Place de la République, a Parigi, come la Puerta del Sol a Madrid nel 2012? Anche in Francia nascendo un movimento di Indignados? Se lo chiedono in tanti nella capitale, anche fra i politici dei partiti tradizionali, a poco più di un anno dalle elezioni presidenziali. Inaspettata, questa forma di protesta in uno dei luoghi simbolo di Parigi, sta salendo progressivamente. Tutto ha avuto inizio giovedì scorso, giorno di manifestazioni contro la legge El Khomri, per la riforma del mercato del lavoro (dal nome di Myriam El Khomri, ministro competente). Questo progetto, che non è ancora stato presentato in Parlamento, è una sorta di Jobs Act “alla francese”, con l’obiettivo di introdurre maggiore flessibilità. In realtà il governo di Manuel Valls ha già ritirato alcune misure comprese nel provvedimento, proprio a causa delle proteste dei sindacati e dei movimenti studenteschi. Ma questi, in gran parte non ancora soddisfatti, chiedono il ritiro puro e semplice del progetto.

Proprio per quello, giovedì scorso, studenti e lavoratori hanno manifestato per le strade della città, per poi ritrovarsi in serata nella place de la République. Lì è nata l’idea di restare sul posto tutta la notte, a discutere e confrontarsi. E si è anche dato un nome all’iniziativa, Nuit Debout: la notte in piedi. Dal giorno dopo si sono montate perfino delle tende. La polizia ha evacuato i manifestanti sia venerdì che sabato mattina, ma, di fronte al numero crescente di partecipanti (e alla simpatia di una parte dell’opinione pubblica), le forze dell’ordine hanno tollerato nei giorni successivi questa manifestazione permanente. Domenica sera, secondo gli organizzatori, erano ormai in 2mila presenti sul posto, mentre iniziative simili stanno nascendo altrove in Francia, in particolare a Strasburgo e a Rennes.

Ma chi sono? È uno strano miscuglio di disoccupati, lavoratori precari e studenti, perlopiù molto giovani, in media 25 anni d’età. Non hanno voluto, per il momento, nominare dei portavoce ed è quindi difficile capire se esiste veramente un messaggio comune. A parte gli slogan contro Valls e Hollande e la legge El Khomri, c’è chi chiede “un salario a vita per tutti”, “la distruzione del sistema capitalistico” e “un lavoro per tutti i disoccupati”. Siamo spesso di fronte alle classiche utopie no global, che comunque stanno interessando un bacino di persone sempre più vasto: più di 80mila seguono in diretta le attività nella piazza mediante l’applicazione Periscope.

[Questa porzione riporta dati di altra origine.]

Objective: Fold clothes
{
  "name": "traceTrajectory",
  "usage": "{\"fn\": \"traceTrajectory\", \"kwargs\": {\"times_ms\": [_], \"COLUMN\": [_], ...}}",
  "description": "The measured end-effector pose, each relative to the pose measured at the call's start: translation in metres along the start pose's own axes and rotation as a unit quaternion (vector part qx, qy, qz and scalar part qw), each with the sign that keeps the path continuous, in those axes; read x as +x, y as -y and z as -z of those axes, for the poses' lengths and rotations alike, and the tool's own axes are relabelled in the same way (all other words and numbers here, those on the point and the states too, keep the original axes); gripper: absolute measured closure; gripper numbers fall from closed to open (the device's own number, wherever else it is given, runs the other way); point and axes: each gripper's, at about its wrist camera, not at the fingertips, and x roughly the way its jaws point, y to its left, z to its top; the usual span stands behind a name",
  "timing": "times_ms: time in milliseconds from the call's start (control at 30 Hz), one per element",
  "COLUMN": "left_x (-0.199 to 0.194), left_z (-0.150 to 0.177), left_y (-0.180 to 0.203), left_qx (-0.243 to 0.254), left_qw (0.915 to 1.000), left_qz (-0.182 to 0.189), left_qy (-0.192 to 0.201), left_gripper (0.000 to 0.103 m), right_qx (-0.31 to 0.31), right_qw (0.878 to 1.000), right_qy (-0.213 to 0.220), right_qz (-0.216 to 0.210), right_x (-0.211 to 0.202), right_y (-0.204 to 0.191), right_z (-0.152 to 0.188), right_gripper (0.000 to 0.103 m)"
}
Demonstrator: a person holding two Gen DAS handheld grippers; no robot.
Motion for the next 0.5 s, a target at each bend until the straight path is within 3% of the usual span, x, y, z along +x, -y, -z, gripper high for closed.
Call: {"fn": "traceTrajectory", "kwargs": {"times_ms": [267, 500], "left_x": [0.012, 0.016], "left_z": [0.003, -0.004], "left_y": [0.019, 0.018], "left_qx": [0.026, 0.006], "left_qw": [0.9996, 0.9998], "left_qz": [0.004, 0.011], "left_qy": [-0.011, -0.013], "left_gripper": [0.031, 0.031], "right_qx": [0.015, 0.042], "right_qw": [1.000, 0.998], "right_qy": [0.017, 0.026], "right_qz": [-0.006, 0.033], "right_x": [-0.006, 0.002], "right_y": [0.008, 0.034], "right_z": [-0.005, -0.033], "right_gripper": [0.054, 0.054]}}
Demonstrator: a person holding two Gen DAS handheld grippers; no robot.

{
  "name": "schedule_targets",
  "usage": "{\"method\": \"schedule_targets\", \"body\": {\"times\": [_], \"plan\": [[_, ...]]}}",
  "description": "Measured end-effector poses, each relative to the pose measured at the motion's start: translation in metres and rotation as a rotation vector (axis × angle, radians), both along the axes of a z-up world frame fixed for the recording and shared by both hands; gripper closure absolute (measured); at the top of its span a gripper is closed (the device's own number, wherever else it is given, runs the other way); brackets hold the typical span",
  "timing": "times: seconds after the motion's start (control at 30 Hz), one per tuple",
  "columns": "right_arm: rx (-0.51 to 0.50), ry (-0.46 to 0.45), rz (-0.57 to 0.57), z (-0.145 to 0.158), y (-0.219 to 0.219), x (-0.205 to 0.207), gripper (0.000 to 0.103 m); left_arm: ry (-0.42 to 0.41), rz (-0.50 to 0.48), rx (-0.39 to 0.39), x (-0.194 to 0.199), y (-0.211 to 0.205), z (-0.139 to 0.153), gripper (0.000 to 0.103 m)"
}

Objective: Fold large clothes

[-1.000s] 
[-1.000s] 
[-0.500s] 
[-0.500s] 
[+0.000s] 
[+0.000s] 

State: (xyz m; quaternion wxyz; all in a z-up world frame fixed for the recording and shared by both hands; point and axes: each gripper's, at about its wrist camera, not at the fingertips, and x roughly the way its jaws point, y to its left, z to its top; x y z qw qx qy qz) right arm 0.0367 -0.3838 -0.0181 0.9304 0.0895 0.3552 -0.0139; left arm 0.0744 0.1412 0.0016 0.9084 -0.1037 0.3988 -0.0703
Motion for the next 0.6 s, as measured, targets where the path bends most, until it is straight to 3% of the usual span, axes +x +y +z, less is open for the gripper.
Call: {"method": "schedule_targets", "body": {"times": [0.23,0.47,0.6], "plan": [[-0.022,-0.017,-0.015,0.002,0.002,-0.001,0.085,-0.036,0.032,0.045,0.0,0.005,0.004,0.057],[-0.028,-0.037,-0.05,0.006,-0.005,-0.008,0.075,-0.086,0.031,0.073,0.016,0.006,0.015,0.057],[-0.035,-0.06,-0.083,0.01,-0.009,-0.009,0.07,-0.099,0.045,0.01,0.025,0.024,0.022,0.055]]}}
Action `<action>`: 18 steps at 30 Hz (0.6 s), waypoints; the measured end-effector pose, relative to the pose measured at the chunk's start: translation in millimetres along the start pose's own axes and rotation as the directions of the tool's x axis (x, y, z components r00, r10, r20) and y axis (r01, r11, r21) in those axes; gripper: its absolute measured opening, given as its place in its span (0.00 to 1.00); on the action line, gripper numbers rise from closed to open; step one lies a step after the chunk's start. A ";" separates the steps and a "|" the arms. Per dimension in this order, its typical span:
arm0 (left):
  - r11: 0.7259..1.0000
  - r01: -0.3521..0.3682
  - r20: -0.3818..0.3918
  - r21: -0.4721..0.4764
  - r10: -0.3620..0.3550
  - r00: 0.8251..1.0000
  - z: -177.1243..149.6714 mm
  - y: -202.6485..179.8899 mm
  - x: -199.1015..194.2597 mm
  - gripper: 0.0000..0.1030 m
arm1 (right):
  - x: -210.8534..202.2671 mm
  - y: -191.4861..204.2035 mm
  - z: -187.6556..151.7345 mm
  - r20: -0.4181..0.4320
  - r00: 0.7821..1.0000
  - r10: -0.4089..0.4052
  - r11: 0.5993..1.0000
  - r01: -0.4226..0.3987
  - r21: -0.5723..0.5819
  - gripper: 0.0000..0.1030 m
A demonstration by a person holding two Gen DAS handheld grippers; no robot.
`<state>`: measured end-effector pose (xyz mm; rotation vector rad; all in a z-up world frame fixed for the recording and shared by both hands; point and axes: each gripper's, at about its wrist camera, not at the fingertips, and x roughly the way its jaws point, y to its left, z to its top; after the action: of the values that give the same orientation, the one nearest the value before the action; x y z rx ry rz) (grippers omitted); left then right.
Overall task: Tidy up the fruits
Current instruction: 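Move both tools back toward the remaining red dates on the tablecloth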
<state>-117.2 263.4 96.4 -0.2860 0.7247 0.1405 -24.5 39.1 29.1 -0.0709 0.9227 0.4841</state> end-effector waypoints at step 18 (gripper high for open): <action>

Centinaia di manifestanti si stanno radunando anche nella serata di lunedì. Difficile prevederne gli sviluppi. Secondo Gaël Brustier, ricercatore di scienze politiche alla Fondazione Jaurès, che ha trascorso vari giorni tra quei giovani, “non si può paragonare la situazione della Francia di oggi a quella della Spagna nel 2011: i riflessi della crisi economica del 2008 furono molto pesanti allora per il Paese iberico. Oggi le condizioni in Francia sono difficili, ma non a quel livello”. Aggiunge, comunque, che “è sorprendente la volontà di questi giovani a investirsi nel dibattito pubblico. Diciamo che, se vogliono avere una base d’appoggio più vasta, devono uscire da un discorso talvolta troppo militante. Che, comunque, è possibile”. Intanto a preoccuparsi sono i politici tradizionali, che non arrivano a controllare questo movimento spontaneo. Domenica Jean-Christophe Cambadélis, segretario generale del Partito socialista, è andato sul posto per capirci qualcosa. E ha dovuto ammettere poi ai giornalisti che “nessuno mi ha rivolto la parola, perché nessuno mi ha riconosciuto”. La dice lunga sulla distanza tra i partiti di sempre e la popolazione.